Exercise instructions:
The records appear below. Report how many of their lines contain the word "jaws", giving the number alone.

Extracted data entries
-*-*-

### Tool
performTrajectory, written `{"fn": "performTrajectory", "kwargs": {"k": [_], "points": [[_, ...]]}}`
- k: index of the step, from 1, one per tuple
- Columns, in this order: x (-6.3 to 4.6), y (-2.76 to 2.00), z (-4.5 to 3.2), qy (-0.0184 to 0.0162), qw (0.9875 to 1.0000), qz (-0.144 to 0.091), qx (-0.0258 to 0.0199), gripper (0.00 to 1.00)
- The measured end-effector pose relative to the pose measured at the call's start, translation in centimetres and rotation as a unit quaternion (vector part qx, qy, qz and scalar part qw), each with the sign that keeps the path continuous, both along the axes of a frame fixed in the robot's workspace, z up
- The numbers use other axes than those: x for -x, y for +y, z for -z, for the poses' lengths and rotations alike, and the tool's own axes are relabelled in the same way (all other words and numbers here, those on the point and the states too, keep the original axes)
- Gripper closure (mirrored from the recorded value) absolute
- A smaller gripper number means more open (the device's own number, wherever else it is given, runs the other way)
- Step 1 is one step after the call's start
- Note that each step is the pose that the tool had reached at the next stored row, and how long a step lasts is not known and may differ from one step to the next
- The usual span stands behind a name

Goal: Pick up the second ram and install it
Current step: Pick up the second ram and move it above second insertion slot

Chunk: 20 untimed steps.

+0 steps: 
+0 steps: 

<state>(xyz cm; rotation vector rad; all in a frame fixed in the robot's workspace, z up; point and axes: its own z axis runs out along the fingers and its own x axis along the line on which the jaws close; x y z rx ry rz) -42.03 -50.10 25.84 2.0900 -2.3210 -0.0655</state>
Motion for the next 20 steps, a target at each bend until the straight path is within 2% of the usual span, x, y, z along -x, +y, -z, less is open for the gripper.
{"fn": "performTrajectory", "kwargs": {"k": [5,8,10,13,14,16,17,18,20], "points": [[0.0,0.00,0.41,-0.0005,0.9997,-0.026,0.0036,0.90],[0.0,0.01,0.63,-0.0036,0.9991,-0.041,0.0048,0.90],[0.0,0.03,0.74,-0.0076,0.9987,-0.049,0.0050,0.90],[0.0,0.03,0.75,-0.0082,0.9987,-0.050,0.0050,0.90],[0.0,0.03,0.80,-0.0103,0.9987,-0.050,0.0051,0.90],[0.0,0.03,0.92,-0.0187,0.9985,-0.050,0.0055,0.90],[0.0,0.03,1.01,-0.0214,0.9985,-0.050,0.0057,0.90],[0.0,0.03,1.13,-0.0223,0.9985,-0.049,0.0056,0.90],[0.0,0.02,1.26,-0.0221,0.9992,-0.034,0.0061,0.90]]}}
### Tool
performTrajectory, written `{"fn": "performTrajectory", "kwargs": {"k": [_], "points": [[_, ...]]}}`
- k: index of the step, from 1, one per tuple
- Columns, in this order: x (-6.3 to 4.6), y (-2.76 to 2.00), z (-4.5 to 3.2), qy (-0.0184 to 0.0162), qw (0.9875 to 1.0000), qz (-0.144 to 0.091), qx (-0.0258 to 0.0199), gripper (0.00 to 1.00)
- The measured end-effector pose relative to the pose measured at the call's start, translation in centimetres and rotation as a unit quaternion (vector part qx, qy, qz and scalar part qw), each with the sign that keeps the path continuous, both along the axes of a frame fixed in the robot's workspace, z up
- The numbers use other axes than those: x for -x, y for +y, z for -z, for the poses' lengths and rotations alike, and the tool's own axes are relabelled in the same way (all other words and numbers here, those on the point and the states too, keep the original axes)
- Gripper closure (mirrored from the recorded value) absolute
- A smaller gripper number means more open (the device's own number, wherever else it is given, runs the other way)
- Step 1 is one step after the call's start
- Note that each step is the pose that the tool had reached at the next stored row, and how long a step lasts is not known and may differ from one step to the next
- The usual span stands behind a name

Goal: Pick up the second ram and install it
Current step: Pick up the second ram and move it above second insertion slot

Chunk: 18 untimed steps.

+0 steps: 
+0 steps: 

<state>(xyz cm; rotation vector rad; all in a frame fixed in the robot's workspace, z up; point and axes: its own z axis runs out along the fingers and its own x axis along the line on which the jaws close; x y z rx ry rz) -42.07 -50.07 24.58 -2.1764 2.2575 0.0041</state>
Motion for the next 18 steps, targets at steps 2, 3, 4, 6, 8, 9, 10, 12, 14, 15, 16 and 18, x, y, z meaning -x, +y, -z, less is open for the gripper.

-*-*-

Problem solution:
2